Données de santé : un modèle économique en jachère
Il n’y aura pas de modèle économique de la donnée numérique de santé sans des financements pérennes ni des modes de tarification adaptés. Des freins opérationnels devront également être levés. Explications.
Le temps n’est pas encore venu. Malgré les récentes avancées observées, notamment sur le plan règlementaire, une meilleure exploitation des données de santé passera inévitablement par la co-construction d’un modèle économique dédié, alimenté par des financements pérennes et consolidé par des modes de tarification adaptés. Plus large et plus ouvert que par le passé, le cadre général manque toujours de clarté et de visibilité pour permettre aux différents acteurs, producteurs et utilisateurs, d’en tirer tous les bénéfices imaginés pour la collectivité, que ce soit pour informer les usagers et les soignants, stimuler la recherche médicale, produire des études scientifiques ou évaluer des traitements, des services et des politiques publiques, dont le pilotage sera facilité. Derrière les impératifs de sécurité, la qualité, la disponibilité et la valorisation de la donnée seront trois paramètres déterminants dans la conduite du changement.
Financer et tarifer
Soutenu financièrement par la puissance publique, le développement des entrepôts de données de santé hospitaliers trace de nouvelles perspectives. « Les travaux actuellement menés doivent nous permettre de mieux cerner les financements requis, mais aussi de mieux évaluer les coûts générés par la collecte et la transformation des données, qui demeure une étape incontournable pour garantir leur future réutilisation », souligne Claude Gissot, directeur de projet à la Drees, non sans évoquer une piste concrète pour tarifer cette opération critique : « Le temps consacré à la tâche est une option crédible.
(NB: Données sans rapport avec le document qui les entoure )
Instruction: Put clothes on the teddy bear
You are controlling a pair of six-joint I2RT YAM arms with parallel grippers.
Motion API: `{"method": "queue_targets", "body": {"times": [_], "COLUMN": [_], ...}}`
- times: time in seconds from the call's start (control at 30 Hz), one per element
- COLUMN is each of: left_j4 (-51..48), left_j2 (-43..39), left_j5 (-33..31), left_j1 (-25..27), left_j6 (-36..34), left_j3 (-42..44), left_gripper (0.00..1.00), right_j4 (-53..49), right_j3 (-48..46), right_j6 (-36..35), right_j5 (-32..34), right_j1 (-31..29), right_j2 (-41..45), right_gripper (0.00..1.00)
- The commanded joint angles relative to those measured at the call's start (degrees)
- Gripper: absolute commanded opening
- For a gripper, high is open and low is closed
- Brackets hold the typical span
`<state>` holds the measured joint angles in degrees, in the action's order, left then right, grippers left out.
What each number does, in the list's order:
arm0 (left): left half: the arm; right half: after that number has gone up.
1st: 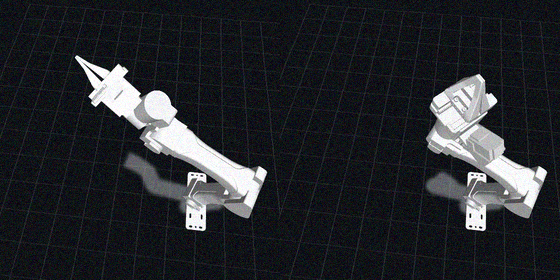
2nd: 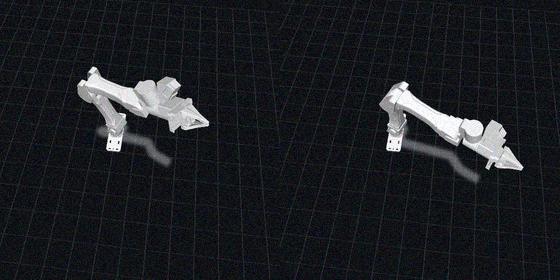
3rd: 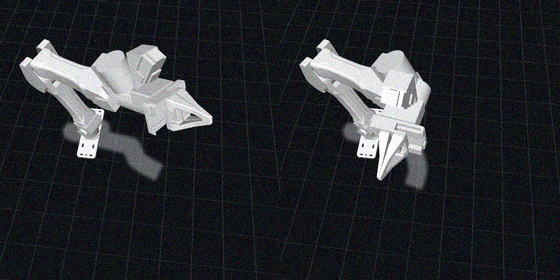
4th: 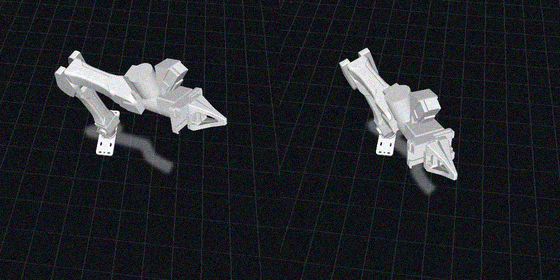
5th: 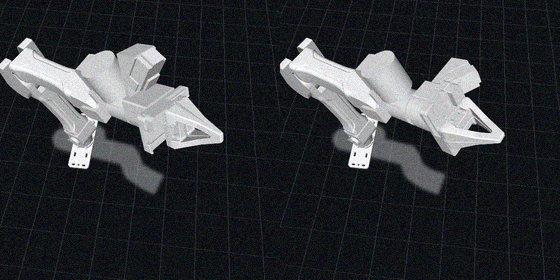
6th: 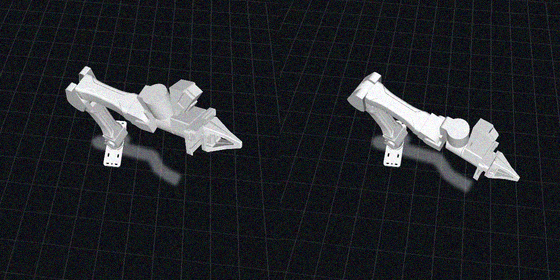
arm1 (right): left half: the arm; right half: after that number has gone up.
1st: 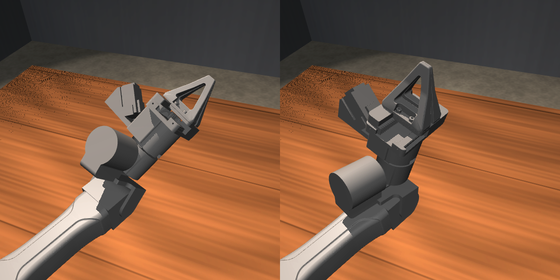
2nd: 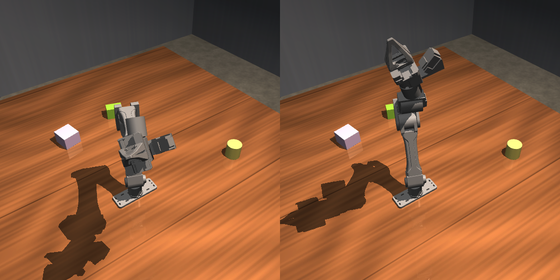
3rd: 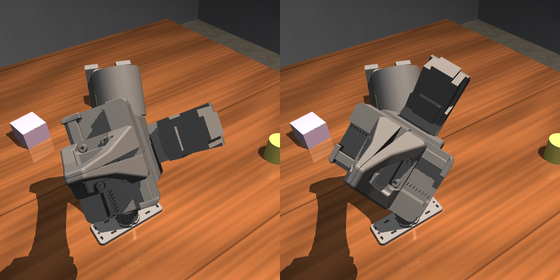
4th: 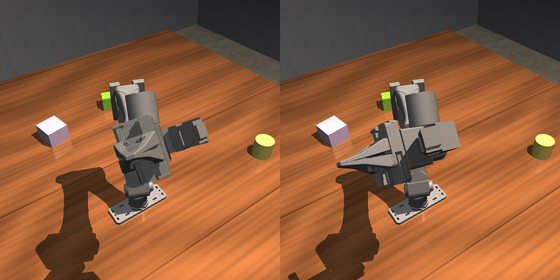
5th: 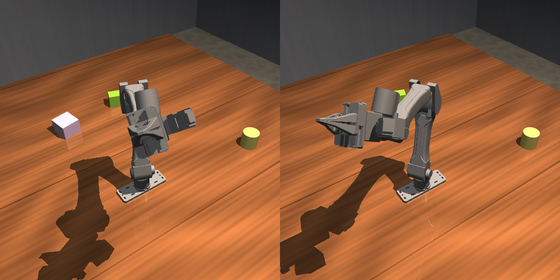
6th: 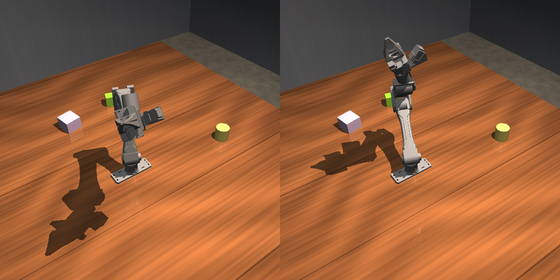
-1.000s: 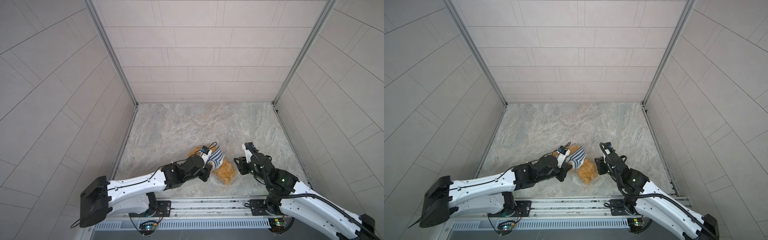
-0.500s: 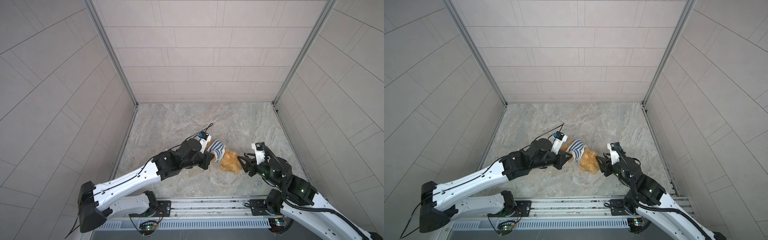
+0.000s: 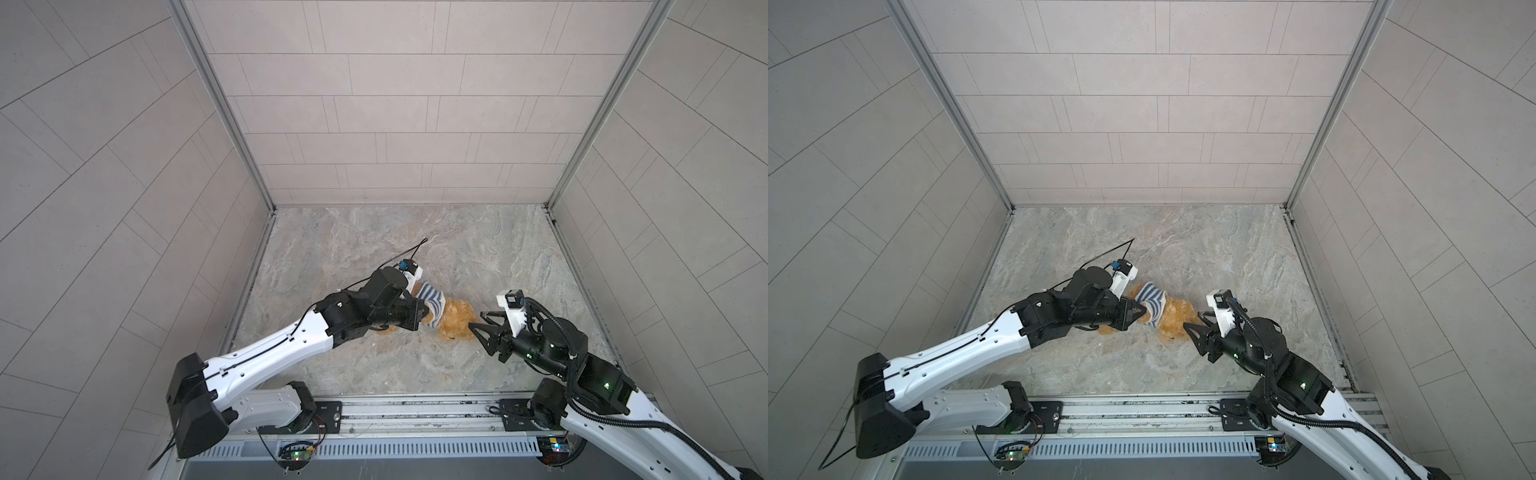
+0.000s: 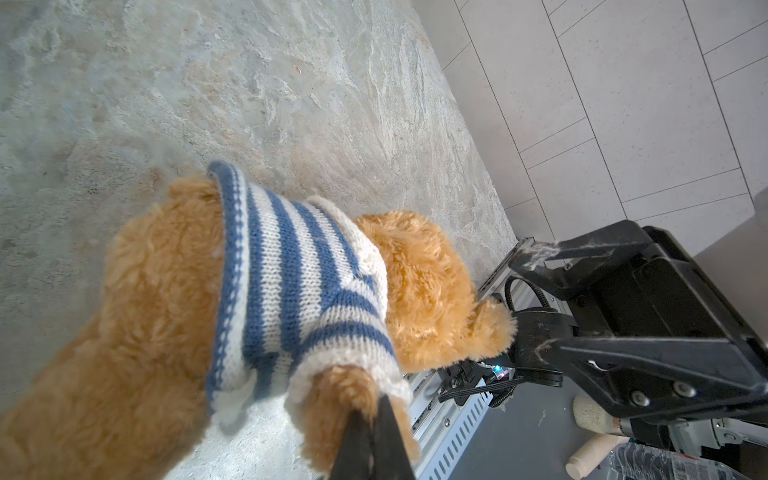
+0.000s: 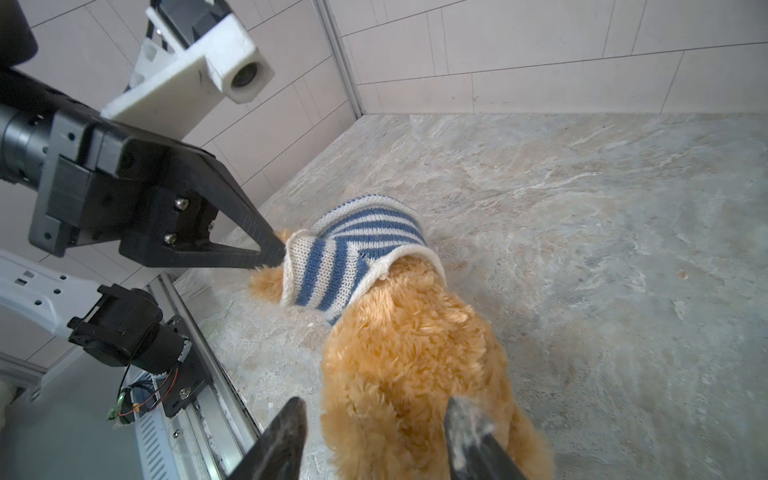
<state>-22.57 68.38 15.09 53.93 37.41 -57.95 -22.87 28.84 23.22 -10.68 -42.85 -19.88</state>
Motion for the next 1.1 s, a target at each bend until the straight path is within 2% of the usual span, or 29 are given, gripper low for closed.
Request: {"method": "queue_targets", "body": {"times": [0.0, 0.3, 0.43, 0.57, 0.77, 1.07], "left_j4": [2.20, 3.32, 3.23, 3.78, 4.24, 5.26], "left_j2": [0.02, 0.09, -0.08, -0.44, -0.79, -1.17], "left_j5": [1.05, 2.22, 2.52, 2.88, 3.58, 5.76], "left_j1": [-0.63, -1.70, -1.69, -1.70, -1.67, -1.71], "left_j6": [0.25, 0.83, 0.65, 0.99, 1.43, 2.06], "left_j3": [-2.16, -1.37, -1.13, -0.41, 0.06, 1.26], "left_gripper": [0.00, 0.00, 0.00, 0.00, 0.00, 0.00], "right_j4": [0.85, 2.64, 3.31, 3.98, 5.10, 8.64], "right_j3": [-1.00, -2.32, -2.87, -3.41, -3.97, -4.64], "right_j6": [-2.29, -3.18, -3.00, -2.75, -2.57, -2.56], "right_j5": [-1.72, -4.07, -3.46, -2.96, -2.86, -2.22], "right_j1": [-0.30, -0.73, -1.09, -1.36, -1.79, -2.85], "right_j2": [-0.14, -4.86, -5.76, -5.96, -6.74, -8.97], "right_gripper": [0.58, 0.54, 0.47, 0.35, 0.25, 0.24]}}
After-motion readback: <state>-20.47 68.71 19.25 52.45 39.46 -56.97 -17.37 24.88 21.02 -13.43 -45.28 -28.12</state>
Le salaire horaire moyen d’un data scientist peut être aisément chiffré. » D’autres aspects seront naturellement pris en compte. « Le processus d’enrichissement de la donnée mobilise des infrastructures techniques et des compétences humaines variées qui devront être valorisées. Les premières estimations atteignent plusieurs millions d’euros par an et par entrepôt », détaille Stéphanie Combes, directrice du Health Data Hub. Une somme jugée « peu excessive » pour la constitution d’une base de données structurée et robuste. « Notre entrepôt n’a pas pour objectif de dégager des bénéfices. Le défi consiste plutôt à couvrir les dépenses engagées », rappelle Caroline Germain, directrice adjointe du pôle « innovations et données » au sein de l’AP-HP. Financé pour moitié par des fonds publics, notamment dans le cadre d’un AAP spécifique, le coût du projet porté par le groupe hospitalier francilien s’élève à 21 millions d’euros.
Qualifier et impliquer
Selon les experts réunis par Pharmaceutiques, les partenariats publics/privés pourraient libérer des financements complémentaires, mais plusieurs freins opérationnels devront être préalablement levés. La publication de grilles tarifaires harmonisées* devrait y contribuer. Outre une mesure plus fine du coût attendu, cette dynamique de standardisation pourrait homogénéiser les conditions d’accès aux données stockées dans les entrepôts hospitaliers et réduire les délais de mise à disposition, considérés comme deux écueils majeurs dans la configuration actuelle. Collecte, intégration, traitement… Le modèle de valeur de la donnée nécessitera également des ajustements structurels, en amont de leur partage. « La qualification des données de soins sera un sujet prioritaire. Il faut davantage impliquer les soignants et les patients pour bâtir une véritable culture de la data en santé », affirme Loïc Lagarde, directeur de la Clinique Pasteur. Une chose est sûre : valorisation devra rimer avec circulation, structuration et hybridation. Outil de gestion et de pilotage des activités hospitalières, une donnée enrichie pourrait aussi permettre de nourrir la connaissance scientifique. « Le croisement des différentes de sources de données va simplifier et accélérer la conduite des programmes de recherche clinique », confirme Gaëlle Nachbaur, directrice médico-économie et pharmaco-épidémiologie chez GSK. Tendance grandissante dans le secteur des industries de santé, la maîtrise de la donnée est devenue un « élément central » dans la stratégie globale du groupe britannique.
Jonathan Icart
NB : ces propos ont été recueillis durant la troisième table ronde du colloque « Données de santé : comment changer la donne », organisé par Pharmaceutiques le 19 juin dernier.
(*) Attendue avant l’été, une grille de tarification de l’accès aux données contenues dans les entrepôts hospitaliers sera finalement publiée à la rentrée.